Bukele contó con una “ventaja” simple pero fundamental: las maras son físicamente identificables por sus tatuajes (quien se tatúa sin permiso es asesinado por la pandilla). (Photo by Oscar Rivera / AFP)
Bukele contó con una “ventaja” simple pero fundamental: las maras son físicamente identificables por sus tatuajes (quien se tatúa sin permiso es asesinado por la pandilla). (Photo by Oscar Rivera / AFP)

En 2019 expertos salvadoreños advertían el fracaso del plan Bukele contra la inseguridad. Se equivocaron. Bukele logró reducir, por ejemplo, la alta tasa de homicidios (era de 103 por cada 100 mil habitantes en 2015 y de 7.8 en 2022). Los resultados explican que alrededor del 90% de sus compatriotas lo apruebe pese al costo pagado en derechos humanos.

¿Puede el mundo criticar a un pueblo agredido por años con impunidad por salvajes pandillas y que hoy goza de cierta tranquilidad? Se suele informar sobre lo negativo del modelo bukelista, pero se dice poco de la barbarie delincuencial contra la población.

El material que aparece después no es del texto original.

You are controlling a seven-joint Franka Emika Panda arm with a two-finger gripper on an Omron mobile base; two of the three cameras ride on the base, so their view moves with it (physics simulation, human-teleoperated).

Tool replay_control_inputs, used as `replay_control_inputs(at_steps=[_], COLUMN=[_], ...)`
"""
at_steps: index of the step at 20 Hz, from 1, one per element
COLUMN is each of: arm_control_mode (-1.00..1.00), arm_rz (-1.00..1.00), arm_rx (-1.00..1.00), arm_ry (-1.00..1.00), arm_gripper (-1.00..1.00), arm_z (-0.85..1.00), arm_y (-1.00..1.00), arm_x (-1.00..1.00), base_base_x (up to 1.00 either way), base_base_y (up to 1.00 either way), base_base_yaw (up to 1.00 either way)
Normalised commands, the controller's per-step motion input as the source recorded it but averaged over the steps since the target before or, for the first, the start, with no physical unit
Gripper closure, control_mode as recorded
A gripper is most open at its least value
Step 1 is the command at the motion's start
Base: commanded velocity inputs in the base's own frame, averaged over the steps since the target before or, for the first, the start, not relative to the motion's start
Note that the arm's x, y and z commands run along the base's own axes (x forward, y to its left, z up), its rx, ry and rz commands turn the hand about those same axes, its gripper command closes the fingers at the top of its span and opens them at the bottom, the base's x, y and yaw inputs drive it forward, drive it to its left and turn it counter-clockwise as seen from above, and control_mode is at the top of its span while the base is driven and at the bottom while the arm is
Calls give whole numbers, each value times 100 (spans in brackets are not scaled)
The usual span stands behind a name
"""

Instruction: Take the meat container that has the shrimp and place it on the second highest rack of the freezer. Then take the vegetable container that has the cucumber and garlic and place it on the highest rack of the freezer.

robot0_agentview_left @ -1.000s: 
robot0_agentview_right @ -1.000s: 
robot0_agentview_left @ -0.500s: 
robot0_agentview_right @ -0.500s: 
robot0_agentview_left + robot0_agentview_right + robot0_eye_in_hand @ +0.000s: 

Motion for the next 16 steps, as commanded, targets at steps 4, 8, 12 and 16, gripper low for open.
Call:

Los mareros salvatrucha no son calichines del delito. Perpetran múltiples atrocidades, llegando a torturar y asesinar a niños, mujeres y ancianos en territorios controlados y sometidos a sus reglas. Fueron catalogados como “terroristas”; una decisión inadecuada en realidad, ya que las maras no persiguen fines políticos, sino económicos, de lucro. Este detalle no es menor, ya que puede llevar a errores estratégicos en las políticas de seguridad al no diferenciar entre grupos delictivos y organizaciones terroristas en estricto. El terror criminal difiere del terrorismo político (aunque pueden interactuar según el escenario). Pero esta es ya otra discusión.

¿Es repetible el modelo salvadoreño? No lo es. El contexto es distinto. En Perú los delincuentes organizados o comunes, incluyendo a los transnacionales (como el Tren de Aragua), operan en otras condiciones.

Por ejemplo, para neutralizarlos, Bukele contó con una “ventaja” simple pero fundamental: las maras son físicamente identificables por sus tatuajes (quien se tatúa sin permiso es asesinado por la pandilla). Esto “facilitó” incluso la fase de “extracción” del plan para el encarcelamiento (hay 70 mil detenidos, faltan 20 mil). Esta condición básica hace imposible de arranque su réplica en Perú.

Cierto es que los peruanos —como lo exigían los salvadoreños— piden efectivo control de territorios urbanos. Pero debe ejecutarse, con alta prioridad, su propia política anticriminal y sus propias reformas. Y, llámese “mano firme” o “mano dura”, el proceder con contundencia no contradice respetar debidos procesos y derechos humanos.

En ese sentido, en el tema carcelario hay mucho por hacer (el CECOT, la enorme prisión de Bukele se construyó en siete meses). Mientras no se inocule el serio temor a la prisión en los delincuentes, estos seguirán operando sonrientes. Urgen más penales de seguridad máxima, “duros”, tipo Challapalca o Cochamarca (celdas unipersonales, trajes naranjas para reos, etc.). Esto instala un mensaje contracriminal potente. En Ecuador las prisiones se convirtieron en centros de operaciones. En Venezuela el Tren de Aragua tiene en la cárcel de Tocorón un “club de esparcimiento” en complicidad con el narcoestado chavista.

La problemática de seguridad tuvo también efectos políticos. El bukelismo usa su popularidad en el manejo de las tensiones criminales para apalancar supremacía en las tensiones políticas que lo involucran. Así, Bukele prospera con el conflicto. La acumulación de poder se agiliza. La reelección presidencial es el premio inmediato.

Si las democracias liberales no neutralizan la criminalidad con urgencia —según su propia realidad—, no debe sorprender la aparición de autoritarismos populares que “se hagan cargo”.